Debug shows this "GET /api/reports 200 object - 0ms" repeating over and over.
Mac:
Successfully connected to https://teamsideline.com/Layouts/minimalist/Home.aspx?d=ZHcj%2bsPHK5g%2bZkLyQaVo0Q%3d%3d/, status code: 200. unlighthouse 07:50:32
───────────────────────────────────────────────────╮
│ │
│ ⛵ unlighthouse cli @ v0.5.0 │
│ │
│ ▸ Scanning: https://teamsideline.com/Layouts/minimalist/Home.aspx?d=ZHcj%2bsPHK5g%2bZkLyQaVo0Q%3d%3d/ │
│ ▸ Route Discovery: Crawler
Windows:
Successfully connected to https://teamsideline.com/. (Status: 200). Unlighthouse 2:50:40 PM
─────────╮
│ │
│ ⛵ Unlighthouse cli @ v0.11.4 │
│ │
│ ▸ Scanning: https://teamsideline.com/ │
│ ▸ Route Discovery: Crawler
I notice this works with unlighthouse@0.5.1 but not 0.6.0 or after.

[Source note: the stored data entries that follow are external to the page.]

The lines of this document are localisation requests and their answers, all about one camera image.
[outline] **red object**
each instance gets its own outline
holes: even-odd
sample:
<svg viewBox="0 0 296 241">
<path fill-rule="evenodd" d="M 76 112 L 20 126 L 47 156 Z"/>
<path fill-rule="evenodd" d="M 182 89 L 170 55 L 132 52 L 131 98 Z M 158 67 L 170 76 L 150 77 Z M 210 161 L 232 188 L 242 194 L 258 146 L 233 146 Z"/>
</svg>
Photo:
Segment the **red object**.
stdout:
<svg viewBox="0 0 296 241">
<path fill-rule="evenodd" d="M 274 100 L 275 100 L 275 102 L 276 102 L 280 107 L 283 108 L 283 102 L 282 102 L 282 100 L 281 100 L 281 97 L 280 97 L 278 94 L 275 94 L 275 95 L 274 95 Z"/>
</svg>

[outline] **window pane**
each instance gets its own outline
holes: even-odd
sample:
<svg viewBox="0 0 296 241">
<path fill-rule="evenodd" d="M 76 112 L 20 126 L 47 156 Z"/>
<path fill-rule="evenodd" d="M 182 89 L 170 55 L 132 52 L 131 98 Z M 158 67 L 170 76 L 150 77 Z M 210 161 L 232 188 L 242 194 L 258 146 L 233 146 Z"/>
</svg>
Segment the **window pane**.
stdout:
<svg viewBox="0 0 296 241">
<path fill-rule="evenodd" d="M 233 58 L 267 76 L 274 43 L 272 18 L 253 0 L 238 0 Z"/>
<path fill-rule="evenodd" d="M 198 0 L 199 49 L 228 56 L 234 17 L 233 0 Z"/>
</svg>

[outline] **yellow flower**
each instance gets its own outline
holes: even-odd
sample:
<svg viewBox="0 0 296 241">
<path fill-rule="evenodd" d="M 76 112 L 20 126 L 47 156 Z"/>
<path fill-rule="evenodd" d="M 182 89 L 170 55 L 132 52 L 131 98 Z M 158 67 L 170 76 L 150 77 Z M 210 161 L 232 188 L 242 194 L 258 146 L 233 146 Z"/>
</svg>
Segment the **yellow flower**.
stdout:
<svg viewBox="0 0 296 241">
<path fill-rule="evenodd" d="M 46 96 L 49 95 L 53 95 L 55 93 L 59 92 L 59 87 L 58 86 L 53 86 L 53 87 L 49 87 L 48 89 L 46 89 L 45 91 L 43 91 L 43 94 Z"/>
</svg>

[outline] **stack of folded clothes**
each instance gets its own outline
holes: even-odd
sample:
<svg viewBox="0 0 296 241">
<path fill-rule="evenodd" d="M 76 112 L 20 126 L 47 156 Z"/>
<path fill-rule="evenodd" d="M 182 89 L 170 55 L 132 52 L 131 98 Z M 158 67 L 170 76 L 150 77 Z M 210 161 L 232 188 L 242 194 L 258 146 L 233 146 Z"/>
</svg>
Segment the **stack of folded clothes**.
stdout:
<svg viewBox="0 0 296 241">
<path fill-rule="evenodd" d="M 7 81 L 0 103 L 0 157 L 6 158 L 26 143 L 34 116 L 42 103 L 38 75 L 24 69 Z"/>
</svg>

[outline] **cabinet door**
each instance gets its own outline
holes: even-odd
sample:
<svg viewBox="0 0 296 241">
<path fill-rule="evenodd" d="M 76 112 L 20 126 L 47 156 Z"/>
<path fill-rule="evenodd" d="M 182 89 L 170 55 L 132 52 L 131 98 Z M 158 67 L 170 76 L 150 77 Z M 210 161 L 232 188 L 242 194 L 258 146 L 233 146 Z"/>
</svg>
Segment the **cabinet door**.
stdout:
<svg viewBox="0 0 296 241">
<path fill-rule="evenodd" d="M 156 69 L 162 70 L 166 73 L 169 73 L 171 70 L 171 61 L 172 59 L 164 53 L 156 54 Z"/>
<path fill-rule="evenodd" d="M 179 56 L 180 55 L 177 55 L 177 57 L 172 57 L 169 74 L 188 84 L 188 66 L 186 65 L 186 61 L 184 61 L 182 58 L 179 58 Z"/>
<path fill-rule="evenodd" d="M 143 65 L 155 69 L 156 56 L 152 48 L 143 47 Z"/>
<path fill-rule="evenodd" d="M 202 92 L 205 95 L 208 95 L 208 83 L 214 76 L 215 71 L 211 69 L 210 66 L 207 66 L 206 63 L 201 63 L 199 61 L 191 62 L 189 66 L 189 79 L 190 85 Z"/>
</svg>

--include-urls does not solve this issue. It hangs the same as the original issue.
Hi @Robanna777, thanks for the issue.
Seems like this wasn't supported and worked by accident in earlier versions. I've pushed up a fix for it, you can use it as:
npx unlighthouse@0.11.5 --site https://teamsideline.com/sites/apex/home
Let me know if you have any issues with it.
That's awesome. Thank you. That works perfectly.